» **PROBLEM**: Restate the data word for word. Leave the pictures out.

--- START ---

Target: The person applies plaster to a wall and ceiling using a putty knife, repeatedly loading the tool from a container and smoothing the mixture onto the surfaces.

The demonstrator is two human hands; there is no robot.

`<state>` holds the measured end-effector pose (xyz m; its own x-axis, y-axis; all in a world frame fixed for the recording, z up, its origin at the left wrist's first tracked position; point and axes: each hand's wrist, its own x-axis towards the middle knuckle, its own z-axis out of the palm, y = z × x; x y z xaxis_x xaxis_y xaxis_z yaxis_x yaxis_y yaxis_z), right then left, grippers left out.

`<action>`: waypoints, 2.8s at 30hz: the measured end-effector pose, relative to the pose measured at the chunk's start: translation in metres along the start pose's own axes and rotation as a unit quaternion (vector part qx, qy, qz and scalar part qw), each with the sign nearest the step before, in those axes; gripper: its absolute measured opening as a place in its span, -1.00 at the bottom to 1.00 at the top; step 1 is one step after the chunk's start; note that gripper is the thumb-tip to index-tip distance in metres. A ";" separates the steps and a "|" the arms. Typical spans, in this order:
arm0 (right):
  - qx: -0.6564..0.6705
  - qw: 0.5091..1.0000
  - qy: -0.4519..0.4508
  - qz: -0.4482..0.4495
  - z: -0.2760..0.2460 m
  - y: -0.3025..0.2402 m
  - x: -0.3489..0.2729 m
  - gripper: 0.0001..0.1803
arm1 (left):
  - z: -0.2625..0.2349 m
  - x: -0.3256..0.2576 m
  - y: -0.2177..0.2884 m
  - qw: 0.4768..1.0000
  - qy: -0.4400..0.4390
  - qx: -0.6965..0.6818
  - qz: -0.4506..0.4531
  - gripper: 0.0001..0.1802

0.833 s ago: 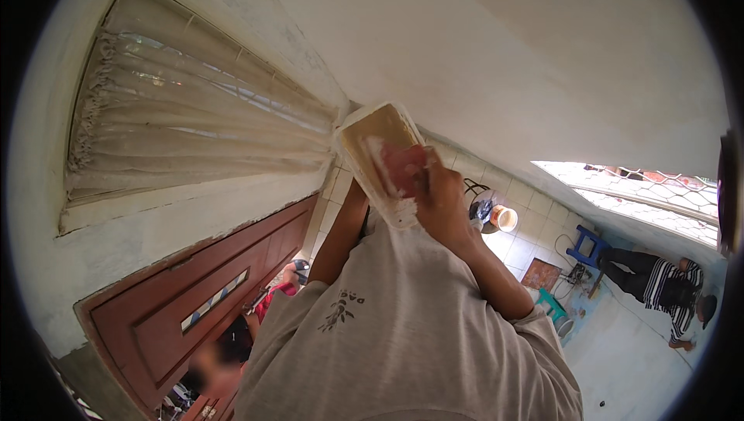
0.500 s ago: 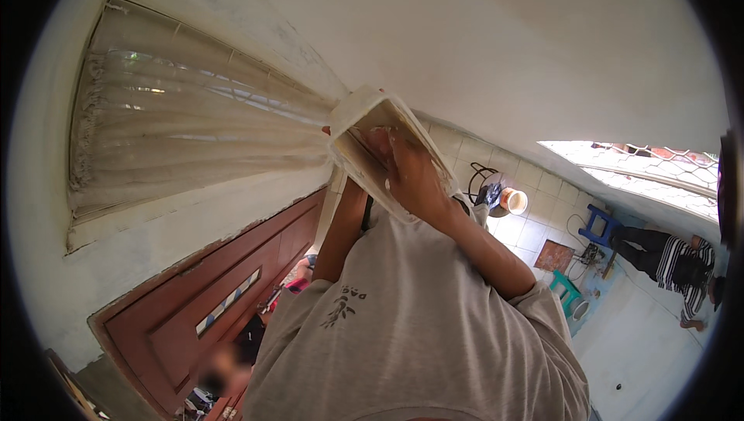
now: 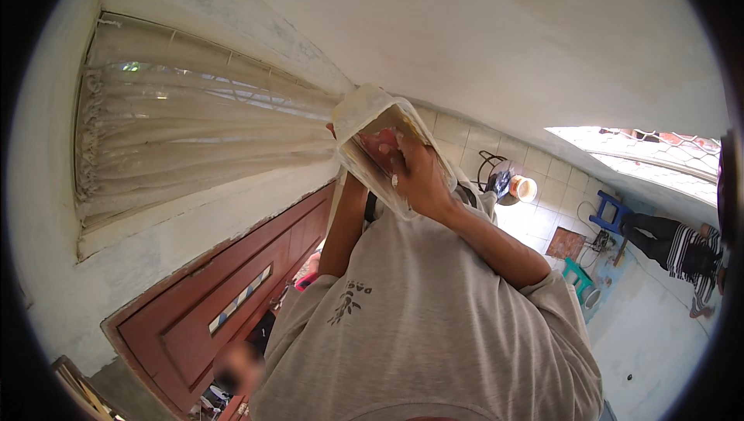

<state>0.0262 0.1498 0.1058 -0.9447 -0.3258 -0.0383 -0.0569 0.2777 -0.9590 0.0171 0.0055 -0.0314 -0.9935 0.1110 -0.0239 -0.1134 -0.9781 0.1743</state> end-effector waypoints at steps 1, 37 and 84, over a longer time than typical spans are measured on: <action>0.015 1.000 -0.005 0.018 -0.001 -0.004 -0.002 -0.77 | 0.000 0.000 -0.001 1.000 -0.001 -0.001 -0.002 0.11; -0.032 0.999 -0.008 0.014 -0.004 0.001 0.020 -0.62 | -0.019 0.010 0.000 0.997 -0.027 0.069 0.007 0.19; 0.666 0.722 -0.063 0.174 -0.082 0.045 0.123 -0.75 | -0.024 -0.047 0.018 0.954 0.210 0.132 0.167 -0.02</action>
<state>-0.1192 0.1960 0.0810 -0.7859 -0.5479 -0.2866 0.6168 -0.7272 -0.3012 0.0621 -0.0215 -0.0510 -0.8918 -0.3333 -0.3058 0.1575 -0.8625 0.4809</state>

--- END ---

» **RESPONSE AREA**:
Target: The person applies plaster to a wall and ceiling using a putty knife, repeatedly loading the tool from a container and smoothing the mixture onto the surfaces.

The demonstrator is two human hands; there is no robot.

`<state>` holds the measured end-effector pose (xyz m; its own x-axis, y-axis; all in a world frame fixed for the recording, z up, its origin at the left wrist's first tracked position; point and axes: each hand's wrist, its own x-axis towards the middle knuckle, its own z-axis out of the palm, y = z × x; x y z xaxis_x xaxis_y xaxis_z yaxis_x yaxis_y yaxis_z), right then left, grippers left out.

`<action>`: waypoints, 2.8s at 30hz: the measured end-effector pose, relative to the pose measured at the chunk's start: translation in metres along the start pose's own axes and rotation as a unit quaternion (vector part qx, qy, qz and scalar part qw), each with the sign nearest the step before, in those axes; gripper: its absolute measured opening as a place in its span, -1.00 at the bottom to 1.00 at the top; step 1 is one step after the chunk's start; note that gripper is the thumb-tip to index-tip distance in metres. A ";" separates the steps and a "|" the arms. Typical spans, in this order:
arm0 (right):
  - qx: -0.6564..0.6705
  - qw: 0.5091..1.0000
  - qy: -0.4519..0.4508
  - qz: -0.4482..0.4495
  - z: -0.2760..0.2460 m
  - y: -0.3025..0.2402 m
  - x: -0.3489..0.2729 m
  - gripper: 0.0001..0.1803
arm1 (left):
  - z: -0.2625..0.2349 m
  - x: -0.3256..0.2576 m
  - y: -0.2177..0.2884 m
  - qw: 0.4768..1.0000
  - qy: -0.4400..0.4390
  - qx: -0.6965..0.6818
  - qz: -0.4506..0.4531
  - gripper: 0.0001..0.1802

0.833 s ago: 
0.500 s ago: 
now: 

<state>0.0262 0.1498 0.1058 -0.9447 -0.3258 -0.0383 -0.0569 0.2777 -0.9590 0.0171 0.0055 -0.0314 -0.9935 0.1110 -0.0239 -0.1134 -0.9781 0.1743</state> end-effector waypoints at steps 1, 37 and 84, over a longer time than typical spans are measured on: <action>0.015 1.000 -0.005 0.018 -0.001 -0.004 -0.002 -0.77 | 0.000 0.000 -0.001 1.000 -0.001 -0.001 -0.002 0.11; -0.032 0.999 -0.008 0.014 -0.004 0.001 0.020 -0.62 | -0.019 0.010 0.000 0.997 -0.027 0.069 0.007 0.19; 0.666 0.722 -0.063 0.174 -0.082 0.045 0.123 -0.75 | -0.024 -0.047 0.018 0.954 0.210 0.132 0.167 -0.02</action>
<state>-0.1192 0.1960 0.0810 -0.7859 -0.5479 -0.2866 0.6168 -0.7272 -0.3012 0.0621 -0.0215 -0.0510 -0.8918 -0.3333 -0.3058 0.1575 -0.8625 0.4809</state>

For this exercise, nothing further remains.